* [EXERCISE PROMPT]: For every line below that includes the word "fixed", add one; report the final number and nothing else.
BEGIN
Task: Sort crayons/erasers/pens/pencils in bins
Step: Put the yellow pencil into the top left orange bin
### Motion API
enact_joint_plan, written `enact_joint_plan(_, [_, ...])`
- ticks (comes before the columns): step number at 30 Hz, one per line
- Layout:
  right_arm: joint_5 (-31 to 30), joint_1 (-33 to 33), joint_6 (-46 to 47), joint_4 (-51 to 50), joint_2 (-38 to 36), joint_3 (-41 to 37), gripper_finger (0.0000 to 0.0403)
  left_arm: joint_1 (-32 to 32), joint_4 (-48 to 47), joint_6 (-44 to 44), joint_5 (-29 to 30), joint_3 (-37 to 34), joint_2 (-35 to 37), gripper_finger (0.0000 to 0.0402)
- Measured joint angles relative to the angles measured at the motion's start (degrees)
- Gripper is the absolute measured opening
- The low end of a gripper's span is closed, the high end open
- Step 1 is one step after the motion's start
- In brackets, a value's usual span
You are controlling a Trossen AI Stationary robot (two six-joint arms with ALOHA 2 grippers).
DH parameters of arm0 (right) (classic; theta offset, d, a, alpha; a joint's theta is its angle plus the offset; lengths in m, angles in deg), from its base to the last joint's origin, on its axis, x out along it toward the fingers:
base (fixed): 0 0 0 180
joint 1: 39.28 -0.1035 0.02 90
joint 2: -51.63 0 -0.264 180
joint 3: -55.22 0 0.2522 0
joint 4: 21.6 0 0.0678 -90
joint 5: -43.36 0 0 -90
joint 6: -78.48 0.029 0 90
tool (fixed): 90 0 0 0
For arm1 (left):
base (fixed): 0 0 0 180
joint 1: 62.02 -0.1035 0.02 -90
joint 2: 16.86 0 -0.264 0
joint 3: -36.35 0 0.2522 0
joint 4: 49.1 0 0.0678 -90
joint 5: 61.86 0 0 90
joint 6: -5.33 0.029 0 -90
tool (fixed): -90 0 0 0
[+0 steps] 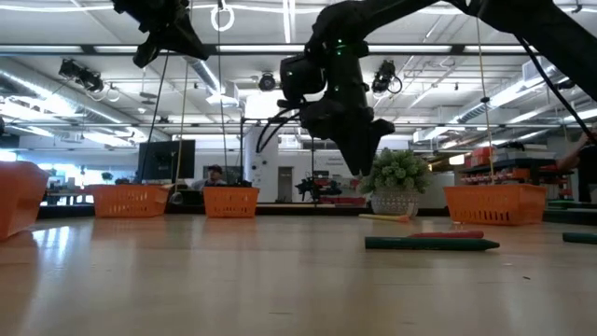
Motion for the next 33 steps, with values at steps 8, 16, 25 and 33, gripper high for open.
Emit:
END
* [RESULT]: 4